During the splicing process of SMN2 pre-mRNA, PTC interacts with the RNA components of the splicing mechanism to carry out phenotypic high-throughput screening (HTS) activities to identify small molecules that are conducive to the inclusion of exon 7. Coumarin 2 is considered a promising product. Unfortunately, coumarin 2 and its isocoumarin derivatives were positive in the Ames test, indicating that it has potential mutagenicity. To make matters worse, both coumarin and isocoumarin are unstable in plasma proteins, and it is well known that they are related to phototoxicity. 

In cooperation with Roche and the SMA Foundation, PTC has carried out their leading optimization. The scaffold jumping led to the discovery of the core structure pyridine pyrimidine-4-1. After extensive structure-activity relationship (SAR) research, RG7800(3) became the first small molecule SMN2 shear modifier to enter human clinical trials. 

However, the clinical study of RG7800(3) was temporarily shelved as a preventive measure due to safety issues found in the long-term toxicity study of cynomolgus monkeys. In addition, RG7800(3) is a weak substrate of the human ether-a-go-go (hERG) potassium ion channel, so there are some selectivity problems and potential cardiotoxicity problems. In addition, the drug may also cause phototoxicity. 

 

 

Further optimization of RG7800 (3) reduced the activity of off-target genes and significantly increased the potency on the target, thereby reducing the effective dose and improving the treatment window.
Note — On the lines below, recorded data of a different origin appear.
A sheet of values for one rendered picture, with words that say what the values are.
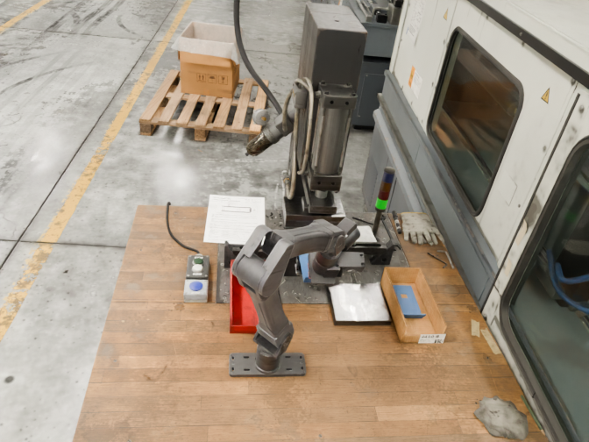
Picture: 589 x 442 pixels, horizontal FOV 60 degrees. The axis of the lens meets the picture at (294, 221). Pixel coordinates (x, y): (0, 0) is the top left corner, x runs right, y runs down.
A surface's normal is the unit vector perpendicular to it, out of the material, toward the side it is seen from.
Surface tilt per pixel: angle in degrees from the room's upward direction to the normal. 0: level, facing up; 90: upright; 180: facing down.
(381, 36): 90
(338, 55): 90
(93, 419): 0
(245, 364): 0
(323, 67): 90
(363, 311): 0
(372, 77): 90
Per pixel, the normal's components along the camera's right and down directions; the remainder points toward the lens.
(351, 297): 0.11, -0.81
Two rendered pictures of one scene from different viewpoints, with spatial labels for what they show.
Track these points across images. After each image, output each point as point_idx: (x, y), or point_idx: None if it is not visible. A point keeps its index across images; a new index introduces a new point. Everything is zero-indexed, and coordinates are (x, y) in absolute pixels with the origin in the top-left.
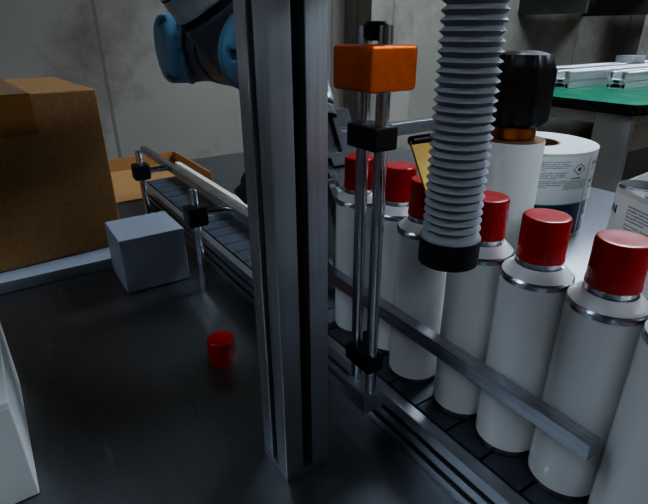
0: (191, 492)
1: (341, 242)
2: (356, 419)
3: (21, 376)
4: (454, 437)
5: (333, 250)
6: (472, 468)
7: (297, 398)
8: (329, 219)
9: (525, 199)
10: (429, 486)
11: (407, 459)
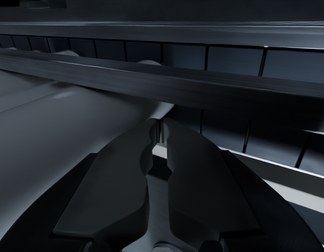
0: None
1: (9, 110)
2: (110, 9)
3: None
4: (23, 36)
5: (133, 138)
6: (8, 25)
7: None
8: (90, 196)
9: None
10: (55, 15)
11: (72, 18)
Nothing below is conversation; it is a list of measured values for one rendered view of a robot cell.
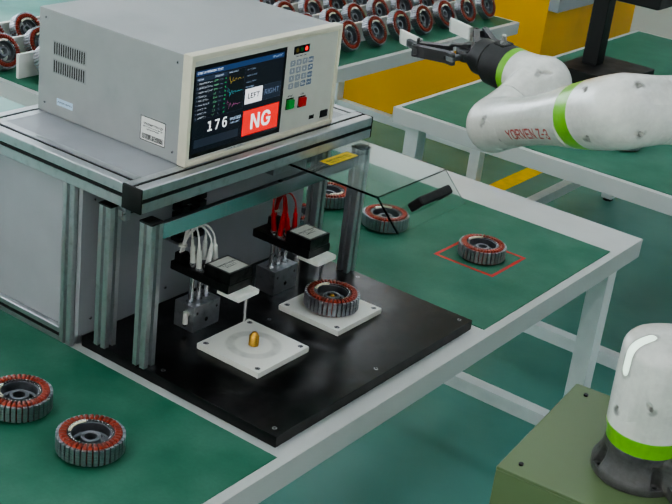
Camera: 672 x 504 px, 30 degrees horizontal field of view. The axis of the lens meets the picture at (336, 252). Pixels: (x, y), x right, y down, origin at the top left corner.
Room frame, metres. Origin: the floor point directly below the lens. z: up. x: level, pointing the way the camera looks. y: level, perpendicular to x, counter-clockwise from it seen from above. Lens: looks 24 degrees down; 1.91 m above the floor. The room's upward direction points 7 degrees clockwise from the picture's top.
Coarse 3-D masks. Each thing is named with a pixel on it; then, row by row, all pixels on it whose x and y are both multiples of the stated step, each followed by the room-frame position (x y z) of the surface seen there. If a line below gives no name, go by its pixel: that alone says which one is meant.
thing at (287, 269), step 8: (264, 264) 2.34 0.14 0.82; (280, 264) 2.35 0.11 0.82; (288, 264) 2.36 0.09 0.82; (296, 264) 2.37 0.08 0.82; (256, 272) 2.34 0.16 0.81; (264, 272) 2.33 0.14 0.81; (272, 272) 2.31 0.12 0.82; (280, 272) 2.33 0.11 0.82; (288, 272) 2.35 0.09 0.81; (296, 272) 2.37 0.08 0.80; (256, 280) 2.34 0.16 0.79; (264, 280) 2.32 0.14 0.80; (272, 280) 2.31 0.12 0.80; (280, 280) 2.33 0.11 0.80; (288, 280) 2.35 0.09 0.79; (264, 288) 2.32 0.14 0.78; (272, 288) 2.31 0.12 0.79; (280, 288) 2.33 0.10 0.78; (288, 288) 2.35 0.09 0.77
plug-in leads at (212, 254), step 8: (192, 232) 2.14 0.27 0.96; (208, 232) 2.14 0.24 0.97; (184, 240) 2.15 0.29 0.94; (192, 240) 2.14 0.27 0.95; (184, 248) 2.16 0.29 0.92; (192, 248) 2.14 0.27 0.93; (200, 248) 2.12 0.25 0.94; (216, 248) 2.16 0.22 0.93; (176, 256) 2.15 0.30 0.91; (184, 256) 2.15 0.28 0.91; (192, 256) 2.14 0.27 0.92; (200, 256) 2.12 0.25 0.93; (208, 256) 2.14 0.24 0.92; (216, 256) 2.16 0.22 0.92; (200, 264) 2.12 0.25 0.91
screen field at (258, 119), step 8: (272, 104) 2.27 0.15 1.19; (248, 112) 2.21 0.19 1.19; (256, 112) 2.23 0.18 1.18; (264, 112) 2.25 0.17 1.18; (272, 112) 2.27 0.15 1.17; (248, 120) 2.22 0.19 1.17; (256, 120) 2.24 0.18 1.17; (264, 120) 2.26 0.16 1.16; (272, 120) 2.28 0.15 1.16; (248, 128) 2.22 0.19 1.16; (256, 128) 2.24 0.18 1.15; (264, 128) 2.26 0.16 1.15
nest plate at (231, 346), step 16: (224, 336) 2.09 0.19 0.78; (240, 336) 2.10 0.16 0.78; (272, 336) 2.12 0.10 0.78; (208, 352) 2.04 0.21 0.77; (224, 352) 2.03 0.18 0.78; (240, 352) 2.04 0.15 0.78; (256, 352) 2.05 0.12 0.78; (272, 352) 2.05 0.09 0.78; (288, 352) 2.06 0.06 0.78; (304, 352) 2.08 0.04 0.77; (240, 368) 1.99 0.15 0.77; (256, 368) 1.99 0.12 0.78; (272, 368) 2.00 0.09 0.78
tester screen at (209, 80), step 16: (240, 64) 2.18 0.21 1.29; (256, 64) 2.22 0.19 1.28; (272, 64) 2.26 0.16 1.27; (208, 80) 2.12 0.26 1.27; (224, 80) 2.15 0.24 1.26; (240, 80) 2.19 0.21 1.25; (256, 80) 2.23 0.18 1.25; (272, 80) 2.27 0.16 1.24; (208, 96) 2.12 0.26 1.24; (224, 96) 2.15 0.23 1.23; (240, 96) 2.19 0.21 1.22; (208, 112) 2.12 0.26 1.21; (224, 112) 2.16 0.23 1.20; (240, 112) 2.19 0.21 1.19; (192, 128) 2.09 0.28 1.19; (224, 128) 2.16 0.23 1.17; (240, 128) 2.20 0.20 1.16; (272, 128) 2.28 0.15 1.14; (192, 144) 2.09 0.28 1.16; (224, 144) 2.16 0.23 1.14
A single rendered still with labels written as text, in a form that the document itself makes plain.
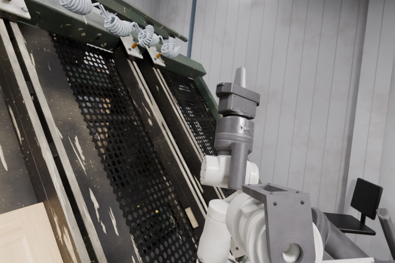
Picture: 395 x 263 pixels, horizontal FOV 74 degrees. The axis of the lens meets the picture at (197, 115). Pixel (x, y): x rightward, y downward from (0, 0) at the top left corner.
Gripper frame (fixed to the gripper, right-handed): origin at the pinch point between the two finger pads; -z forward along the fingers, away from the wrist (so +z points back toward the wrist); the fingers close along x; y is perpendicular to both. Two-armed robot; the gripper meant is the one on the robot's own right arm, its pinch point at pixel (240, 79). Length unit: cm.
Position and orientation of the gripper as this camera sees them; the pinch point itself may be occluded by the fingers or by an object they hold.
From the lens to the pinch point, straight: 65.8
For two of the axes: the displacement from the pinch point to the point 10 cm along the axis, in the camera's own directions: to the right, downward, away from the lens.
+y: -5.5, 1.4, 8.3
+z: -1.4, 9.6, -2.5
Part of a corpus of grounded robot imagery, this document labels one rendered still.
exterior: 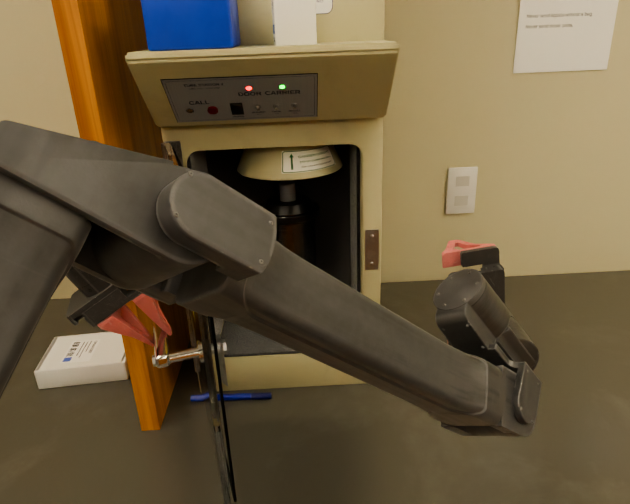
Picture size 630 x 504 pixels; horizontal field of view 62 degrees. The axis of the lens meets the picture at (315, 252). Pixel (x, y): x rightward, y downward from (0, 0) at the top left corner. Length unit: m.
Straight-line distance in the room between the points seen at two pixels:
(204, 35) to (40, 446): 0.67
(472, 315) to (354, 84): 0.33
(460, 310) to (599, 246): 1.01
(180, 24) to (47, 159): 0.41
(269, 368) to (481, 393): 0.51
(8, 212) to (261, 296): 0.15
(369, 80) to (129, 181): 0.45
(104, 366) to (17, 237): 0.79
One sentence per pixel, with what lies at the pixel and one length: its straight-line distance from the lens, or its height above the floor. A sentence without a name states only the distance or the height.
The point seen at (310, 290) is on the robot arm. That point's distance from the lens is 0.36.
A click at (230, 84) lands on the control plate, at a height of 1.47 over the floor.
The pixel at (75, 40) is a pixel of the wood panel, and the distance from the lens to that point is 0.72.
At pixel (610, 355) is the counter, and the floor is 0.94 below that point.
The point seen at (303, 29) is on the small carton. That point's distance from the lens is 0.68.
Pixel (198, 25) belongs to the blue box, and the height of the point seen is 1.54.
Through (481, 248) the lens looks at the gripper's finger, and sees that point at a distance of 0.67.
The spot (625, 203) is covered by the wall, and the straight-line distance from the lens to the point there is 1.50.
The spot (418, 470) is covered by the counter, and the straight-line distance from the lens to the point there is 0.83.
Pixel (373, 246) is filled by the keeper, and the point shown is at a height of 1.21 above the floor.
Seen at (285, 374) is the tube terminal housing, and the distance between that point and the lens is 0.95.
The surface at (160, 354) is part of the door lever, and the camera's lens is 0.60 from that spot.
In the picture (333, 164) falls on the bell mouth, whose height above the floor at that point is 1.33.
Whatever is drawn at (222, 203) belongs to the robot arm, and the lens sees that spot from 0.30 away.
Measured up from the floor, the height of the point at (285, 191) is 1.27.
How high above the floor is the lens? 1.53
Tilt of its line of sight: 23 degrees down
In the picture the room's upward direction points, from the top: 2 degrees counter-clockwise
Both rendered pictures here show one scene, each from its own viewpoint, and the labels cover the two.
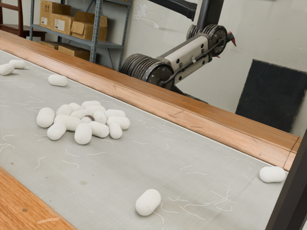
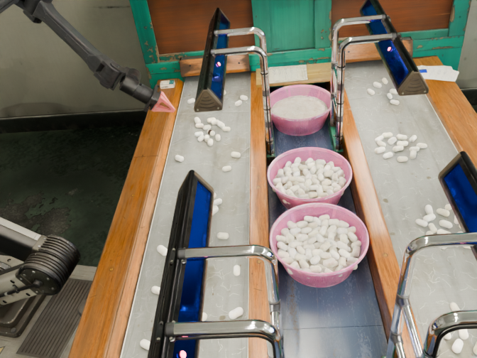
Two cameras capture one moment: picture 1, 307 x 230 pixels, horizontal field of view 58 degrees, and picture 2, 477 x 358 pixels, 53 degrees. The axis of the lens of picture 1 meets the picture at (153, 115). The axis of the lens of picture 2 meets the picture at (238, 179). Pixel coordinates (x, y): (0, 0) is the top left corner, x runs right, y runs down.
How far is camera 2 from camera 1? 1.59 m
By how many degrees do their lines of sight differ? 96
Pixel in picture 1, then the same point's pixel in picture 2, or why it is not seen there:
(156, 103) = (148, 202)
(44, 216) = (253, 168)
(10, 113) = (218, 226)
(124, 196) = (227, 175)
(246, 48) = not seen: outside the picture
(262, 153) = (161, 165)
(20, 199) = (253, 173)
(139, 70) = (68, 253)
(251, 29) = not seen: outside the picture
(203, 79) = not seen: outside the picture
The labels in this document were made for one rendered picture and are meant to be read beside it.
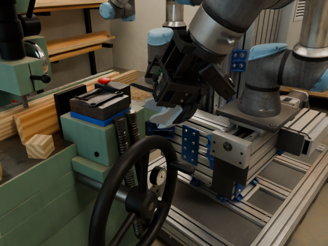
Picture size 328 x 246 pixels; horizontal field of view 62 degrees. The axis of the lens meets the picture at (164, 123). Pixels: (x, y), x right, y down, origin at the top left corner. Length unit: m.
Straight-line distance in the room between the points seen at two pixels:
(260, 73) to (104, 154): 0.59
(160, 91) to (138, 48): 4.03
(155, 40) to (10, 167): 0.81
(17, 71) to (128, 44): 3.95
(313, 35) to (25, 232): 0.85
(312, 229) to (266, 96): 1.04
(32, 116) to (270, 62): 0.70
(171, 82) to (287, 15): 1.01
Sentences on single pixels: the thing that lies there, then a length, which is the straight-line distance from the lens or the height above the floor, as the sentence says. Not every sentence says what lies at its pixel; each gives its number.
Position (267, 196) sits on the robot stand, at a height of 0.21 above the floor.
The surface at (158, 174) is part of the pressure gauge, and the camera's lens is 0.88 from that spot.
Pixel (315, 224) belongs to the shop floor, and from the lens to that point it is 1.88.
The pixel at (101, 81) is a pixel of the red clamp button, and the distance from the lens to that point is 0.65.
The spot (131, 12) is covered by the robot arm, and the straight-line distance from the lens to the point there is 1.48.
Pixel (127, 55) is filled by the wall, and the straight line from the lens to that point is 4.61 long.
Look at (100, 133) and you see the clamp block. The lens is 0.57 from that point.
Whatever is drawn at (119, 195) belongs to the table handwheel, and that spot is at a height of 0.82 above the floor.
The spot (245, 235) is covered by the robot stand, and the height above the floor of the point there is 0.21.
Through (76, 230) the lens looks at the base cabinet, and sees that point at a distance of 0.77.
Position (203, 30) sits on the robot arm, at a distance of 0.40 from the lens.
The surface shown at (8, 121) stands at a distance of 0.72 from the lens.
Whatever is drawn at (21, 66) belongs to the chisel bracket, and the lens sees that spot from 0.67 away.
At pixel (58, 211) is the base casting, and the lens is 0.69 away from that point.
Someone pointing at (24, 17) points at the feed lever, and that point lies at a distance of 0.88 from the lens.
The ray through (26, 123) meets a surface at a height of 0.95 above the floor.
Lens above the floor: 1.21
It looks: 26 degrees down
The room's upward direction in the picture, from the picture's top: straight up
Finally, their result is that risdiplam (1) has good pharmacokinetic properties and ideal systemic tissue distribution. 

This is a beautiful work of medicinal chemistry and drug design.

Risdiplam (1) is a small molecule drug that fully complies with Lipinskiʹs rule of 5 and has excellent physical and chemical properties. risdiplam (1) has been shown to have good bioavailability to enter the central nervous system (CNS) and peripheral tissues orally. risdiplam (1) is a highly effective SMN2 splicing modifier that increases the exon 7 content of SMN2 mRNA transcription in in vitro testing and SMA transgenic mouse models.

In clinical trials, risdiplam (1) has been proven to increase SMN protein in a consistent dose and time. After one month of exposure, the median ratio of SMN protein to patients given the highest dose increased by approximately 2.

Risdiplam (Evrysdi, 1) is an important milestone in drug discovery. With the emergence of legal proof-of-concept (PoC), more and more small-molecule drugs targeting RNA will certainly follow, conquering many drug targets that we have not yet conquered. In fact, several companies including Skyhawk and Arrakis have clearly established platforms that use small molecules as RNA splicing modifiers.